Одно из разительных противоречий современного состояния исторического знания состоит в том, что, с одной стороны, оно переживает глубокие сдвиги, находится в процессе существенного обновления, а с другой — этот процесс не вполне осознается должным образом ни самими историками, скованными силой традиции, привычным взглядом на свое ремесло, ни теоретиками, по большей части также придерживающимися унаследованного понимания задач Клио. Когда все же говорят о новых тенденциях в развитии исторической науки, то в первую очередь имеют в виду то, что в определенных своих «отсеках» она берет на вооружение точные, количественные методы.
Но преобразования, происходящие в недрах исторической дисциплины, не сводятся к ее технологической модернизации, сколь последняя ни важна. Если вдуматься в происходящее, в опыт, который накоплен наукой истории на протяжении второй половины нашего столетия (к сожалению, именно знания этого опыта и доброй воли, необходимой для его уяснения и оценки, нам, историкам и философам, и недостает…), то вырисовываются — пока еще нечетко — контуры нового облика истории, как исторической антропологии, как науки о человеке. Исследовательский пафос исторической антропологии состоит в раскрытии человеческого содержания истории — во всех без исключения проявлениях общественного человека и, главное, в достижении на этой основе качественно нового исторического синтеза.
Естественно, на первый план при этом подходе выдвигается субъективная, психологическая сторона исторического процесса. Интерес к ней неоспорим. Не случайно «история ментальностей» вышла ныне на передний край исторических изысканий в ряде зарубежных исторических школ, в первую очередь во французской «Новой исторической науке». Ментальность — понятие, которое основоположниками этого направления Люсьеном Февром и Марком Блоком было заимствовано у Леви-Брюля, но в то время как Леви-Брюль предполагал особое «пра-логическое мышление» дикарей, медиевисты Блок и Февр применили понятия mentalité к умонастроениям, складу ума, коллективной психологии людей в «горячих обществах», находящихся на стадии цивилизации. Понятие ментальности означает наличие у людей того или иного общества, принадлежащих к одной культуре, определенного общего «умственного инструментария», «психологической оснастки», которая дает им возможность по-своему воспринимать и осознавать свое природное и социальное окружение и самих себя. Хаотичный и разнородный поток восприятий и впечатлений перерабатывается сознанием в более или менее упорядоченную картину мира, и это мировиденье налагает неизгладимый отпечаток на все поведение человека. Субъективная сторона исторического процесса, способ мышления и чувствования, присущий людям данной социальной и культурной общности, включается в объективный процесс их истории.

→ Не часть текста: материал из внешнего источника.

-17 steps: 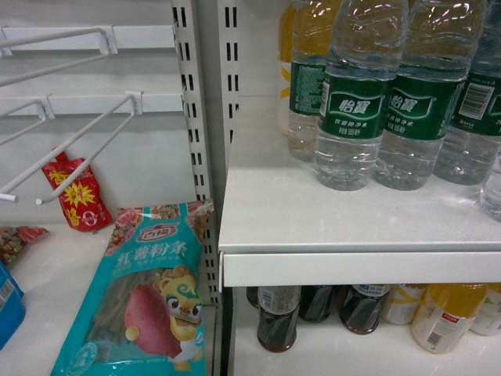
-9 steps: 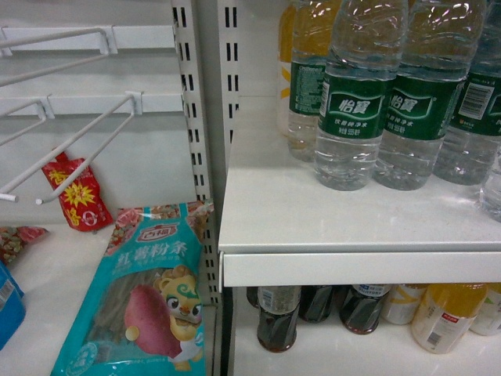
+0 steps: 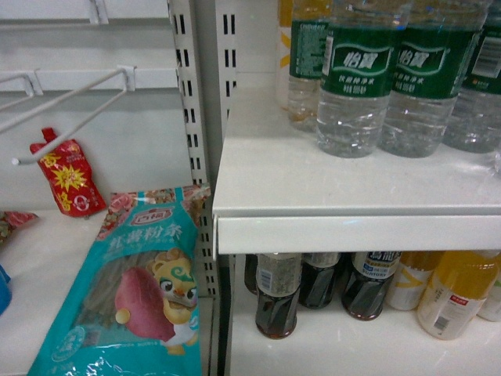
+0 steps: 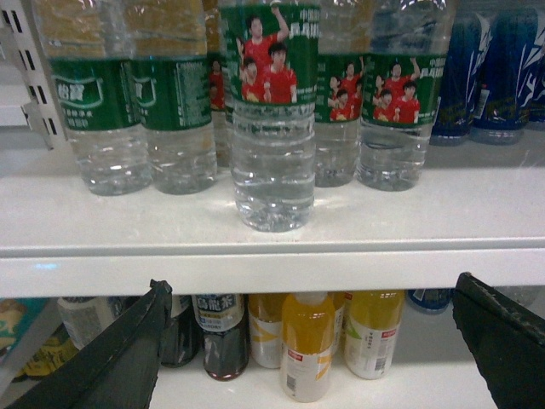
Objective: Move water from second to third shelf
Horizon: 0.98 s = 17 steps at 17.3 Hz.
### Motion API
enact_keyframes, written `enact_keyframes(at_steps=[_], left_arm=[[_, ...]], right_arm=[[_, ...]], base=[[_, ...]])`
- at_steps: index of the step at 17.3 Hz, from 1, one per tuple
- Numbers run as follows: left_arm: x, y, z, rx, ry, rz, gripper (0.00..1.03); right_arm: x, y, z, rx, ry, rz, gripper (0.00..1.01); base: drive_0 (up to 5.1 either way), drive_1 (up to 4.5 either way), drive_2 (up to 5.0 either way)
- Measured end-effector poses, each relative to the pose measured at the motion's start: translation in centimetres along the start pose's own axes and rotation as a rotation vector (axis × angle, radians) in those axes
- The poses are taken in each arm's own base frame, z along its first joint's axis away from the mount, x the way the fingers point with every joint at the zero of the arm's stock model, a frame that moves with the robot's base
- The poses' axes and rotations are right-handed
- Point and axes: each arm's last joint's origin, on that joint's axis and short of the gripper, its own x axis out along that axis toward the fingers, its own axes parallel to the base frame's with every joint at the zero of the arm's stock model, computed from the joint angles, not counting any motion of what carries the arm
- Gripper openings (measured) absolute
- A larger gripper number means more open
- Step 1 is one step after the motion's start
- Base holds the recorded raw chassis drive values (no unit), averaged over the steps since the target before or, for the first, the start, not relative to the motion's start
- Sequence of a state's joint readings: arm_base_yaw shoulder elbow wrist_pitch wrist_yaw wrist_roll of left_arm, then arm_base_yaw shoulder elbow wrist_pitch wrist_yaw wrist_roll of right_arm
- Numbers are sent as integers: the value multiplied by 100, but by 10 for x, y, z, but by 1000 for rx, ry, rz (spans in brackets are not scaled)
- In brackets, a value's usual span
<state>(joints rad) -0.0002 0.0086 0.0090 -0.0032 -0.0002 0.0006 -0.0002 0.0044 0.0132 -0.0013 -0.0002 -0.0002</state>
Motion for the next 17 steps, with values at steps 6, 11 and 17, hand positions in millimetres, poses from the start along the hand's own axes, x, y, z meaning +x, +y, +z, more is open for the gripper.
enact_keyframes(at_steps=[6,11,17], left_arm=[[0,0,0,0,-1,1,98],[0,0,0,0,0,0,98],[0,0,0,0,2,0,98]], right_arm=[[0,0,0,0,3,0,98],[0,0,0,0,3,0,98],[0,0,0,-1,4,0,98]], base=[[0,0,0],[0,0,0],[0,0,0]])
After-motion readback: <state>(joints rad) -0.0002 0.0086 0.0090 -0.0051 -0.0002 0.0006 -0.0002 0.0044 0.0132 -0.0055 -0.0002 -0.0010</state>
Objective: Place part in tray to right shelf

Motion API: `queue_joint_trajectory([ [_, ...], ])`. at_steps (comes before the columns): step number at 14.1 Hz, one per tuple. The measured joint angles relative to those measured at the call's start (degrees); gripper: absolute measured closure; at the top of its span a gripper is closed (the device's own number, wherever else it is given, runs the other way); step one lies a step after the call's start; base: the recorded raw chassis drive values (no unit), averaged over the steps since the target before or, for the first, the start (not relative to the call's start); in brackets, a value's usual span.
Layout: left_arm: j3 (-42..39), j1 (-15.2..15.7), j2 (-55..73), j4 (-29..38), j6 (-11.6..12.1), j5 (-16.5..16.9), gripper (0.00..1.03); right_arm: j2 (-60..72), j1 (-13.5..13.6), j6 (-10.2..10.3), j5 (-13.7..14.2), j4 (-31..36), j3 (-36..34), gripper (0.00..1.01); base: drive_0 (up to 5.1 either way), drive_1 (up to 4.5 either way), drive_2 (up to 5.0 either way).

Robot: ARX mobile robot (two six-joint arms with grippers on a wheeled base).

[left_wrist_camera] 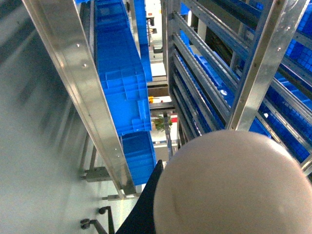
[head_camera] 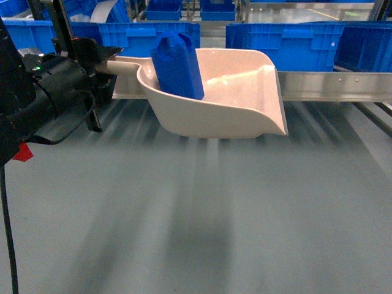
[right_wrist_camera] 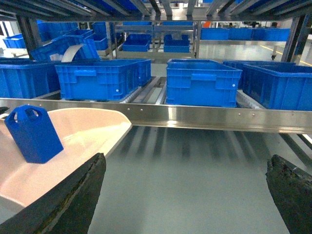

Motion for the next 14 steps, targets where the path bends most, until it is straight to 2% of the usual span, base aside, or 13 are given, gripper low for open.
queue_joint_trajectory([
  [6,0.0,0.3,0.0,-0.1,0.0,-0.2,0.89,0.2,0.0,0.0,0.0,0.0,0.0,0.03,2.7,1.97,-4.8],
  [9,0.0,-0.5,0.0,-0.1,0.0,0.4,0.89,0.2,0.0,0.0,0.0,0.0,0.0,0.03,3.4,3.28,-4.2],
  [14,0.0,0.2,0.0,0.0,0.0,-0.1,0.89,0.2,0.0,0.0,0.0,0.0,0.0,0.03,1.9,2.67,-4.9],
])
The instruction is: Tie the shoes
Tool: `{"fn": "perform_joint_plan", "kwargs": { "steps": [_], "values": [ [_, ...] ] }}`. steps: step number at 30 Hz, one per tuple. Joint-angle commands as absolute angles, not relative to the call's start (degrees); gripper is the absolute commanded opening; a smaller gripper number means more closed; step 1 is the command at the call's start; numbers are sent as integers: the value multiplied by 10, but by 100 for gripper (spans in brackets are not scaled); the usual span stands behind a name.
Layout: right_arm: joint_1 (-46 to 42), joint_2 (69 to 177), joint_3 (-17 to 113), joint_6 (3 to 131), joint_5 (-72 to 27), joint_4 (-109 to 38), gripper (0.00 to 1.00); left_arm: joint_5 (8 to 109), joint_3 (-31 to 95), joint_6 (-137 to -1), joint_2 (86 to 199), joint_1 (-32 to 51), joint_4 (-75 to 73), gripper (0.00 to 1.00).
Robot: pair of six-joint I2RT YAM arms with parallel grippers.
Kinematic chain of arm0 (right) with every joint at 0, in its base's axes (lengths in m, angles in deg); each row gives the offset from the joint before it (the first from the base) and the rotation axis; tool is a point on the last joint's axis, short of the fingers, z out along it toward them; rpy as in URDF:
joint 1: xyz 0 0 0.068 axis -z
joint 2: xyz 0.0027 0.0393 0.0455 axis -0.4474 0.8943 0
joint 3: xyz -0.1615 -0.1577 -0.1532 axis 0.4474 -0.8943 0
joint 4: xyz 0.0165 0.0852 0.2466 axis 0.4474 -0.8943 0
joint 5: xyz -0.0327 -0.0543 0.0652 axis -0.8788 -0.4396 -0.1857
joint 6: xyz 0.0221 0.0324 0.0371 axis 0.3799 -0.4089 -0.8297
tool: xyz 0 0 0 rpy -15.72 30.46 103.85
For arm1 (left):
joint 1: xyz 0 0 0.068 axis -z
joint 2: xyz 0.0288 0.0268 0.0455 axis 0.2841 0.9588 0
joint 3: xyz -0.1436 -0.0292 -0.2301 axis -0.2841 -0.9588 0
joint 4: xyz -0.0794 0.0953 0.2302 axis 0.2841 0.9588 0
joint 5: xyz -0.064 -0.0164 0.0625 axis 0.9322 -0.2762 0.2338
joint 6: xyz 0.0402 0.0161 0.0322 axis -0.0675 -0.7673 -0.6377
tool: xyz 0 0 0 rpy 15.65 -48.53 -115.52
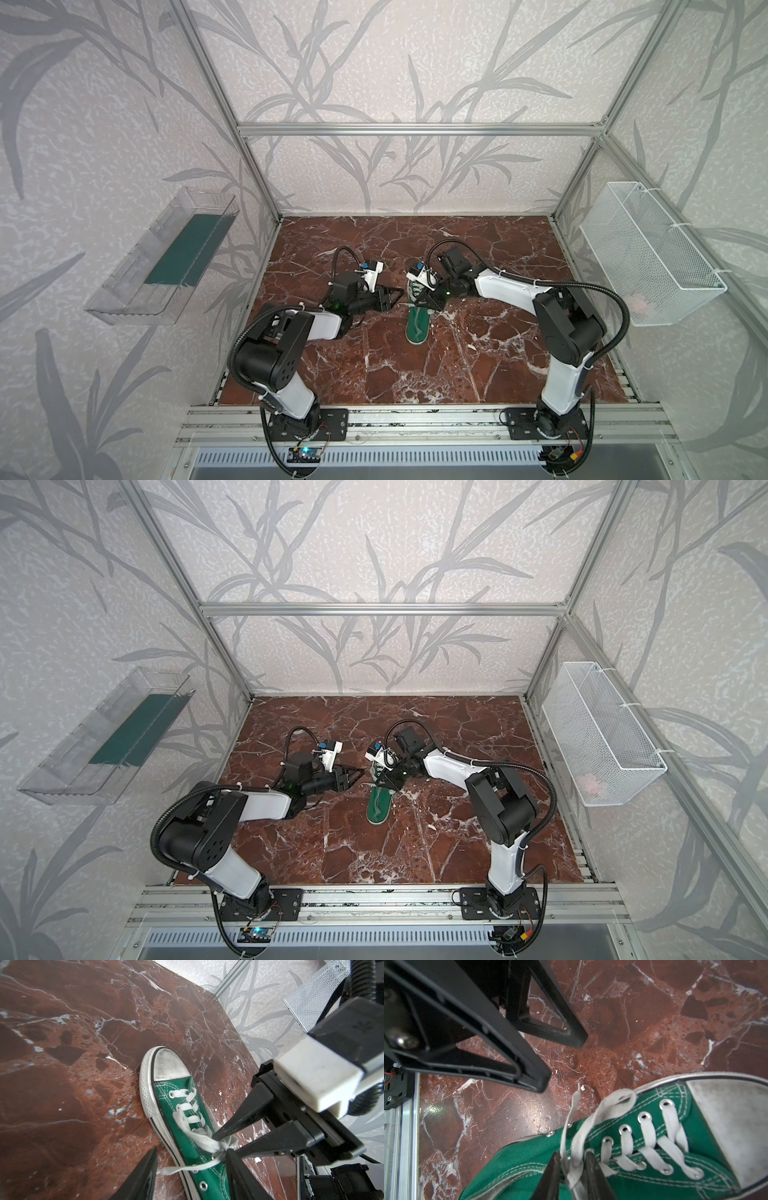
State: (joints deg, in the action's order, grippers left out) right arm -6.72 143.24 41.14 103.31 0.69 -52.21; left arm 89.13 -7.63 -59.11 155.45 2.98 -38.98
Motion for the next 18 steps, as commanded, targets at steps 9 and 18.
{"fn": "perform_joint_plan", "kwargs": {
  "steps": [9, 18],
  "values": [
    [-68, 1422, 405, 1035, 15, -520, 24, 895, -38, -578, 1615, 55, -397, 55],
    [-68, 1420, 400, 1037, 13, -519, 23, 918, -19, -565, 1642, 55, -408, 55]
  ]
}}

Одна из главных задач исторической антропологии и состоит в воссоздании картин мира, присущих разным эпохам и культурным традициям, и тем самым в реконструкции субъективной реальности, которая была содержанием сознания людей данной эпохи и культуры и определяла стиль и содержание последней, характер отношения этих людей к жизни, их самосознание[239].
Интерес к психологической стороне исторического процесса в наши дни неоспорим и велик. Пожалуй, у читающей публики он более интенсивен, нежели у многих специалистов. Тем не менее природа этого интереса, причины, по которым наши современники испытывают настоятельную потребность проникнуть в особенности психической жизни людей далеких или недавних времен, не всегда и не вполне ясна. Суть вопроса не сводится к одной только любознательности: «как люди мыслили и чувствовали в те или иные эпохи?», или к стремлению сделать изложение более живым и красочным, «оживить» новыми тонами «социально-экономическое здание». Несомненно, для этого существуют более глубокие и серьезные стимулы.
Можно отважиться на утверждение, что любой историк встречается в своем исследовании с социально-психологической стороной истории. Ибо трудно найти такой исторический источник, который не нес бы на себе отпечатка ментальности создавших его людей. Поскольку все, что вышло из рук человека, будь то литературное сочинение, деловой документ, ремесленное или промышленное изделие, произведение искусства, создано с участием человеческой психики, нужны лишь соответствующие «реактивы» для того, чтобы выявить ее черты и особенности. Историка может не интересовать ментальность сама по себе, но знание ее специфики, сферы представлений, отношений к миру, привычек сознания, которые были присущи культуре данной эпохи, лежали в ее неосознанной основе, «подпочве», и явились слагаемыми при создании изучаемого нами исторического памятника, так или иначе в нем воплотившись, — непременное условие адекватной расшифровки содержащегося в нем послания. Следовательно, даже не будучи историком ментальностей, исследователь вынужден считаться с ментальностью, принимать ее в расчет.